Row 3: Balance Sheet Safety — Can it survive a downturn?
- Debt / Equity — how much the company relies on borrowed money. Below 0.5 is conservative; above 1.5 is heavily leveraged.
- Interest Coverage — how many times operating income covers interest payments. Above 10x is very safe; below 3x signals stress if earnings dip. These thresholds vary significantly by industry — utilities and telecoms with stable, regulated cash flows can safely operate at 3–5x coverage, while cyclical and technology companies should target 8x+ given earnings volatility.
- Net Debt / EBITDA — years of earnings needed to repay debt after subtracting cash. Negative means more cash than debt. Above 3x is highly leveraged.

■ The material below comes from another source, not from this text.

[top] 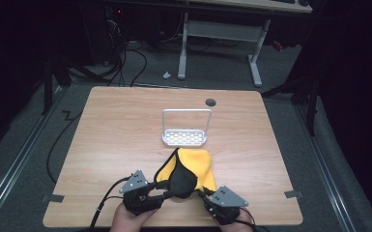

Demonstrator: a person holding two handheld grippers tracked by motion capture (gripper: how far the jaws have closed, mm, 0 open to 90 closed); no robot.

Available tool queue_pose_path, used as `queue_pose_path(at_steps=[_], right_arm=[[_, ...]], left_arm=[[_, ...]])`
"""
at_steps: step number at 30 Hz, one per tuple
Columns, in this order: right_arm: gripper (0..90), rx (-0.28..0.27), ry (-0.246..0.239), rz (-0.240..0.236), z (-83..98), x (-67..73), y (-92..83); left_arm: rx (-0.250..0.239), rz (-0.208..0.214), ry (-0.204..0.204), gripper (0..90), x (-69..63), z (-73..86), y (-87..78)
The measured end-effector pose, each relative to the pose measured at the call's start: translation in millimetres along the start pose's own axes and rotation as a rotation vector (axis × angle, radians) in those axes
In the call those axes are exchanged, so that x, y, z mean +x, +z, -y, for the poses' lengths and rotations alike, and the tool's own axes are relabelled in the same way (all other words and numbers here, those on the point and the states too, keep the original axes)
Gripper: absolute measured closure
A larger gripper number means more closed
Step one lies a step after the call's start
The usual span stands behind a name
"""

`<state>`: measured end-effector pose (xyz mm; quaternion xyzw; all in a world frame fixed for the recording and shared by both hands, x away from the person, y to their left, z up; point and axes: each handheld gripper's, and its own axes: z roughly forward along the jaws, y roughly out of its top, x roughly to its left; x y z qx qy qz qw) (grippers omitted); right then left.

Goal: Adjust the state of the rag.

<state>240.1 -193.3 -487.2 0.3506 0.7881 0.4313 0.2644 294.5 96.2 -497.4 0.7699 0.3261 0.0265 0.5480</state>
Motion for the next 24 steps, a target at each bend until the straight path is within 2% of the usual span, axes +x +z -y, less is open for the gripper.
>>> queue_pose_path(at_steps=[1, 2, 3, 4, 5, 6, 7, 8, 9, 10, 11, 12, 13, 14, 15, 16, 17, 18, 19, 21, 23, 24], right_arm=[[84.4, 0.0, 0.0, 0.0, 0.0, 0.0, 0.0], [84.3, -0.01, 0.02, 0.021, 0.9, -6.6, -4.2], [84.0, -0.019, 0.06, 0.069, 4.6, -22.1, -12.2], [84.0, -0.019, 0.06, 0.069, 4.6, -22.1, -12.2], [83.4, -0.023, 0.099, 0.113, 9.3, -35.1, -17.0], [83.1, -0.019, 0.113, 0.139, 12.4, -43.4, -19.0], [83.1, -0.019, 0.113, 0.139, 12.4, -43.4, -19.0], [82.5, 0.012, 0.143, 0.205, 21.3, -61.4, -21.3], [82.0, 0.029, 0.147, 0.224, 24.5, -67.2, -21.2], [81.2, 0.053, 0.151, 0.251, 29.1, -74.6, -20.9], [81.2, 0.053, 0.151, 0.251, 29.1, -74.6, -20.9], [78.3, 0.122, 0.178, 0.307, 40.4, -90.8, -19.3], [78.3, 0.122, 0.178, 0.307, 40.4, -90.8, -19.3], [74.4, 0.171, 0.239, 0.337, 51.3, -105.9, -17.9], [74.4, 0.171, 0.239, 0.337, 51.3, -105.9, -17.9], [63.6, 0.207, 0.292, 0.363, 59.3, -116.7, -18.5], [59.8, 0.213, 0.322, 0.374, 61.5, -121.4, -20.9], [59.8, 0.213, 0.322, 0.374, 61.5, -121.4, -20.9], [55.4, 0.173, 0.35, 0.407, 59.7, -125.6, -30.9], [52.8, 0.139, 0.337, 0.439, 54.9, -125.3, -39.9], [52.4, 0.12, 0.331, 0.457, 52.2, -124.1, -44.7], [52.4, 0.085, 0.306, 0.471, 45.9, -118.8, -52.4]], left_arm=[[0.0, 0.0, 0.0, 52.7, 0.0, 0.0, 0.0], [0.025, -0.02, -0.009, 52.7, 4.9, 1.8, 3.2], [0.051, -0.033, -0.021, 50.4, 8.9, 4.2, 8.1], [0.061, -0.035, -0.024, 50.4, 10.1, 5.5, 11.2], [0.075, -0.039, -0.022, 48.4, 10.5, 6.9, 16.0], [0.093, -0.044, -0.019, 47.4, 10.2, 7.8, 20.9], [0.107, -0.047, -0.014, 47.4, 9.9, 8.5, 25.2], [0.121, -0.044, -0.014, 45.9, 9.6, 8.9, 29.6], [0.126, -0.046, -0.011, 45.4, 9.1, 9.1, 31.4], [0.129, -0.057, 0.009, 44.9, 7.7, 9.8, 32.9], [0.129, -0.057, 0.009, 44.9, 7.7, 9.8, 32.9], [0.129, -0.063, 0.016, 44.8, 8.1, 10.2, 31.8], [0.126, -0.066, 0.014, 44.8, 9.0, 10.4, 30.5], [0.118, -0.065, 0.003, 44.7, 11.4, 10.5, 27.6], [0.113, -0.063, -0.003, 44.7, 13.2, 10.4, 25.7], [0.108, -0.064, -0.009, 45.5, 15.0, 10.2, 23.7], [0.107, -0.067, -0.009, 45.8, 16.3, 10.1, 22.7], [0.113, -0.076, -0.002, 45.8, 17.1, 10.2, 22.8], [0.122, -0.079, 0.003, 46.1, 17.4, 10.4, 23.9], [0.144, -0.081, 0.009, 45.7, 16.7, 11.5, 29.1], [0.187, -0.083, 0.024, 45.1, 15.0, 13.2, 38.4], [0.228, -0.095, 0.037, 43.5, 13.7, 15.5, 47.2]])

- Dividend Yield — the cash income you receive as a shareholder. Above 2% is meaningful; the absence of a dividend isn't necessarily bad if the company is reinvesting at high returns.
Reading the Signal Dots
Each metric has a green, yellow, or red dot based on SafetyMargin.io's thresholds, informed by value investing literature. These are guidelines, not verdicts — and all 12 metrics are backward-looking, reflecting recent performance rather than future prospects:
- Green — the metric is in "clearly good" territory
- Yellow — within a reasonable range, neither alarming nor exciting
- Red — warrants attention; may indicate the stock is expensive, low quality, or financially stressed
A stock with all green dots isn't automatically a buy, and a stock with some red dots isn't automatically a sell. The dots help you spot which dimensions need deeper investigation.
How to Use Them Together
The real power comes from reading the rows together:
Cheap + High Quality + Safe Balance Sheet — the classic Buffett setup. If FCF Yield is high, ROIC is above 15%, and debt is low, you may have found a wonderful business at a fair price.
Cheap + Low Quality — a "value trap" warning. Low P/E with low ROIC and thin margins usually means the business is cheap for a reason.

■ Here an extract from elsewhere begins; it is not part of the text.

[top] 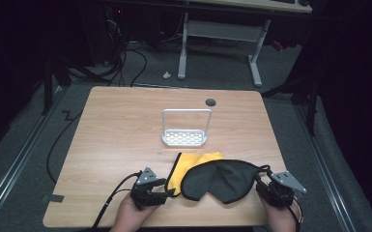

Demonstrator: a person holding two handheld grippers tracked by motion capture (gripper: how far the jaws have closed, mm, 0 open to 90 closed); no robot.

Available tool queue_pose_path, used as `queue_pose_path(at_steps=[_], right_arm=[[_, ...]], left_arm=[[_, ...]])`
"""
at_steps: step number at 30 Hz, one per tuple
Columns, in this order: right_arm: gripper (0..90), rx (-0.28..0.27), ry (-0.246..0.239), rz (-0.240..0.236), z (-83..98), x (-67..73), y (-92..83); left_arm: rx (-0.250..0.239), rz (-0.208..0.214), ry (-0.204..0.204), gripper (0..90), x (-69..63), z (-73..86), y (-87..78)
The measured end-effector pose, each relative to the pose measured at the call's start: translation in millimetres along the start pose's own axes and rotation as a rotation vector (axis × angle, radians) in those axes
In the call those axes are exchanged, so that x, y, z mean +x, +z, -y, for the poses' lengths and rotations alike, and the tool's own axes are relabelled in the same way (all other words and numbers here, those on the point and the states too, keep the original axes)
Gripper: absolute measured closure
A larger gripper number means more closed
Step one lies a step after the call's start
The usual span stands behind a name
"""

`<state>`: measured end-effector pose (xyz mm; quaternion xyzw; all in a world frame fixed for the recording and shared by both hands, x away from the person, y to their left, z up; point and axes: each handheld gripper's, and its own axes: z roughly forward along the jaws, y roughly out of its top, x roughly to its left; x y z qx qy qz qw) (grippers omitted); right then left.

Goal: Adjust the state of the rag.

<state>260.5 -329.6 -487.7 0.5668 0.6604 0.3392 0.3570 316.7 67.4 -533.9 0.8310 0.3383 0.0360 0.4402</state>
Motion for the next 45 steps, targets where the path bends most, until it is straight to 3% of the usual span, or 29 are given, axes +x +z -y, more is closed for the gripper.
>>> queue_pose_path(at_steps=[3, 4, 5, 6, 8, 10, 11, 13, 14, 15, 18, 20, 21, 22, 24, 27, 28, 29, 30, 31, 32, 33, 34, 37, 41, 43, 44, 45], right_arm=[[52.5, -0.02, -0.011, -0.029, -2.3, 6.2, -4.5], [52.8, -0.026, -0.023, -0.047, -3.2, 11.2, -5.6], [53.3, -0.028, -0.065, -0.096, -4.4, 25.7, -5.0], [53.3, -0.028, -0.065, -0.096, -4.4, 25.7, -5.0], [54.8, -0.023, -0.089, -0.133, -5.2, 37.7, -3.5], [54.9, -0.034, -0.121, -0.233, -7.7, 60.9, -5.0], [54.8, -0.038, -0.13, -0.264, -8.4, 67.1, -5.7], [53.6, -0.04, -0.168, -0.336, -8.9, 88.1, -7.2], [53.6, -0.04, -0.168, -0.336, -8.9, 88.1, -7.2], [50.8, -0.021, -0.215, -0.426, -7.4, 114.2, -6.4], [46.5, -0.01, -0.288, -0.505, -4.9, 142.8, -3.8], [43.3, 0.015, -0.325, -0.558, -1.8, 160.2, -0.7], [43.3, 0.015, -0.325, -0.558, -1.8, 160.2, -0.7], [41.7, 0.032, -0.387, -0.585, 2.2, 177.3, 1.4], [40.6, 0.041, -0.427, -0.586, 4.2, 187.5, 2.5], [41.6, 0.046, -0.459, -0.577, 5.2, 194.8, 5.2], [56.1, 0.046, -0.5, -0.53, 6.5, 199.1, 7.8], [56.1, 0.046, -0.5, -0.53, 6.5, 199.1, 7.8], [80.0, 0.032, -0.52, -0.494, 6.5, 197.8, 8.7], [80.0, 0.032, -0.52, -0.494, 6.5, 197.8, 8.7], [85.0, -0.007, -0.5, -0.47, 2.8, 190.5, 5.7], [85.0, -0.007, -0.5, -0.47, 2.8, 190.5, 5.7], [85.7, -0.057, -0.457, -0.444, -3.5, 176.3, 0.3], [85.8, -0.078, -0.412, -0.417, -8.0, 161.9, -3.6], [85.6, -0.117, -0.289, -0.329, -14.3, 121.6, -7.5], [85.6, -0.117, -0.22, -0.28, -16.1, 97.0, -5.6], [85.7, -0.116, -0.173, -0.238, -15.8, 78.2, -3.6], [85.7, -0.116, -0.173, -0.238, -15.8, 78.2, -3.6]], left_arm=[[0.012, -0.008, 0.015, 51.1, -2.2, -0.9, 0.7], [0.032, -0.014, 0.026, 65.6, -3.2, -2.4, 1.0], [0.039, -0.004, 0.039, 82.3, -4.6, -2.0, 2.4], [0.039, -0.004, 0.039, 85.3, -4.6, -2.0, 2.4], [0.034, 0.002, 0.034, 86.5, -5.2, -1.3, 1.3], [-0.003, 0.002, 0.008, 87.5, -2.0, -0.1, -5.6], [-0.041, -0.009, 0.0, 87.6, -0.1, -0.7, -15.8], [-0.068, -0.015, -0.004, 87.6, 0.3, -1.7, -22.5], [-0.091, -0.02, -0.002, 87.6, 0.8, -2.7, -29.2], [-0.11, -0.025, 0.001, 87.7, 0.6, -3.8, -36.7], [-0.157, -0.046, 0.004, 87.7, 0.1, -4.2, -53.3], [-0.158, -0.044, 0.002, 87.7, 0.4, -4.0, -55.9], [-0.165, -0.048, 0.0, 87.7, 0.2, -3.4, -57.4], [-0.165, -0.048, 0.0, 87.7, 0.2, -2.7, -58.0], [-0.16, -0.045, -0.002, 87.7, -0.3, -1.3, -57.3], [-0.156, -0.033, -0.001, 87.7, -2.9, 0.9, -56.6], [-0.156, -0.034, 0.002, 87.8, -3.6, 1.1, -57.0], [-0.161, -0.039, 0.006, 87.8, -4.2, 1.6, -57.3], [-0.16, -0.044, 0.008, 87.8, -4.0, 1.9, -57.8], [-0.158, -0.048, 0.01, 87.8, -2.7, 2.2, -58.7], [-0.163, -0.051, 0.002, 87.7, -1.2, 2.7, -59.4], [-0.169, -0.059, -0.004, 87.7, 1.2, 3.1, -60.8], [-0.173, -0.066, -0.008, 87.7, 3.2, 3.2, -62.5], [-0.193, -0.08, -0.02, 87.8, 8.3, 2.5, -68.4], [-0.221, -0.096, -0.031, 87.7, 13.4, 0.9, -77.5], [-0.231, -0.097, -0.035, 87.8, 15.2, 0.3, -81.1], [-0.24, -0.09, -0.04, 87.7, 16.0, -0.2, -83.4], [-0.246, -0.084, -0.042, 87.7, 15.8, -0.7, -84.6]])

Expensive + High Quality — the "wonderful company at a fair price" question. If ROIC is 25%+ and margins are expanding, a higher P/E may be justified by durable compounding.
High Quality + Weak Balance Sheet — proceed with caution. A great business with too much debt can be destroyed in a recession. Check Interest Coverage and Net Debt / EBITDA carefully.
Practical Tips
Compare within industries
A 40% gross margin is excellent for a retailer but mediocre for a software company. Use the metrics to compare companies against peers in the same sector rather than against universal thresholds.

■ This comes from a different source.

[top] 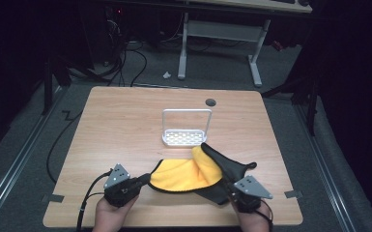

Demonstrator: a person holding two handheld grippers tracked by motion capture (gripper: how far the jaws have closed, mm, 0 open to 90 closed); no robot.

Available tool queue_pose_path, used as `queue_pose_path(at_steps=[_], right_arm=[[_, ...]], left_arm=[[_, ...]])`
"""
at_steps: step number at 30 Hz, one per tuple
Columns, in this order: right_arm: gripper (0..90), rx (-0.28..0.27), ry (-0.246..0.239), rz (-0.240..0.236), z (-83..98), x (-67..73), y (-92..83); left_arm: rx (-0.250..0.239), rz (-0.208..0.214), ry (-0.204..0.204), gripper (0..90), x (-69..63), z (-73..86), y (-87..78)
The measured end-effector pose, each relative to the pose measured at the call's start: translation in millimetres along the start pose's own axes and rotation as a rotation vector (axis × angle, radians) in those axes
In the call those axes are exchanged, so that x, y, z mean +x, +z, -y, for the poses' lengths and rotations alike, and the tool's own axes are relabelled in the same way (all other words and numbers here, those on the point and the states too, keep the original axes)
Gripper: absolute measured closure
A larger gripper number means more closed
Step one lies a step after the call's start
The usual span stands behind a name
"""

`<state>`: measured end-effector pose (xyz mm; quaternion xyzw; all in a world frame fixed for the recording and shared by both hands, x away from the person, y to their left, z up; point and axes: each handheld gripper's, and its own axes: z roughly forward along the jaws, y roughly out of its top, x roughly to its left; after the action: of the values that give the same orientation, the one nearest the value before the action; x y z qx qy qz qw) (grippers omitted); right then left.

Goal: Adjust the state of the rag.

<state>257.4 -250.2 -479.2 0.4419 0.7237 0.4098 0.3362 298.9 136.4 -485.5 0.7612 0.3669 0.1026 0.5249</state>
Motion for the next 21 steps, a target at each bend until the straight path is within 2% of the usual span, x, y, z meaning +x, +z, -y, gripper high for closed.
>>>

Watch for ROE inflated by leverage
If ROE is 25% but Debt/Equity is 3.0, that high ROE is partly an artifact of leverage. Compare ROE against ROIC — if ROIC is much lower, the returns are being juiced by debt rather than by genuine operational excellence.
Use Forward P/E to gauge expectations
When Forward P/E is significantly lower than Trailing P/E, the market is pricing in earnings growth. Check whether that growth is realistic by looking at the Historical Fundamentals tab — has the company actually delivered consistent growth in the past?
The Bottom Line
The 12 key metrics give you a structured, rapid assessment of any stock across valuation, quality, and safety. They're designed to surface the numbers Buffett and other value investors check first — before reading a single page of the annual report.
Start with the signal dots for a quick read, then dive deeper into any yellow or red areas using the historical charts and specialized tools on SafetyMargin.io.